You will receive a pop up warning if the 4.6 version bootloader is not found. Answer No to this question. 
You will then be asked if you would like to browse for the bootloader. Answer Yes. 
Now navigate to where you saved the two bootloader files from Step 1. Select the BL-46.bin file and click Open. 
|
Name your custom firmware file, and select where to save it.
You will now see this screen while your custom .ipsw is assembled. This stage is about three minutes long.
If you should receive a failure message, then start over. Close and restart the PwnageTool program.
You will be prompted to enter your system password. There is nothing nefarious in this request, the reason it is asking is because it is creating your firmware and running commands as the root account (or superuser) on your computer. There are various processes where unmounting and mounting of a file systems is necessary. This is performed while using a system UID of 0 which causes the prompt for a system password. The root access is only for the creation of the ipsw file. So it's completely harmless.
Has your iPhone been Pwned before? If you answer no, then you will be guided through placing the iPhone into DFU mode. If you answer yes, you will be told to place the iPhone into restore mode and then connect to iTunes to use your custom firmware. If you do decide to answer yes, I find it much easier just to leave the iPhone on and operating normally. Connect it to iTunes, then press your Option key on your keyboard then click the Restore button in iTunes to install your custom firmware.
I am selecting no at this point to demonstrate how to get into DFU mode.
First turn off your iPhone. iTunes may open (it won't if it wasn't running before now), you can just drag it out of the way.

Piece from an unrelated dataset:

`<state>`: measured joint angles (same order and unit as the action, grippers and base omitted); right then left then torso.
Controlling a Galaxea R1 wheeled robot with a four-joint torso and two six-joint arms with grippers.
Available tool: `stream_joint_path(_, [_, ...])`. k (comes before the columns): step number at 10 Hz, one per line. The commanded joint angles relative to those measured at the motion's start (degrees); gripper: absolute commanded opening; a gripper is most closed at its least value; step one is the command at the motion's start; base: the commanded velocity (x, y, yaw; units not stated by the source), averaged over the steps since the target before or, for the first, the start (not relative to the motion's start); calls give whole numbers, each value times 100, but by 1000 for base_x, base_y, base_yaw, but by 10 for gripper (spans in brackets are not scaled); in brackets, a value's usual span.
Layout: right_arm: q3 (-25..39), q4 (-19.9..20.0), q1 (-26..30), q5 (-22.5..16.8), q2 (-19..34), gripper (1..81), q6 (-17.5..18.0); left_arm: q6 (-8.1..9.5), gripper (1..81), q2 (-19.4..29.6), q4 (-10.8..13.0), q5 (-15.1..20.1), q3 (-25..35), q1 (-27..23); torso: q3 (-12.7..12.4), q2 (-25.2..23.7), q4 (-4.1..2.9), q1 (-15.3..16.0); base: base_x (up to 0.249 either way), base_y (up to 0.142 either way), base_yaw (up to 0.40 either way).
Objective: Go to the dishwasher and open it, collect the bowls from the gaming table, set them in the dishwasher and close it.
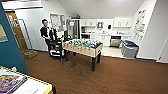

You will then have 5 seconds to press and hold both the Power (sleep/wake) and Home buttons. Don't do this until told to though.
You will then press and continue to hold both the Power (sleep/wake) and Home buttons for 10 seconds.
You will be prompted to release the Power (sleep/wake) button.
Continue holding the Home button for 10 seconds.
You are now in DFU mode. Click OK. The iPhone's screen will appear black, but it is actually on.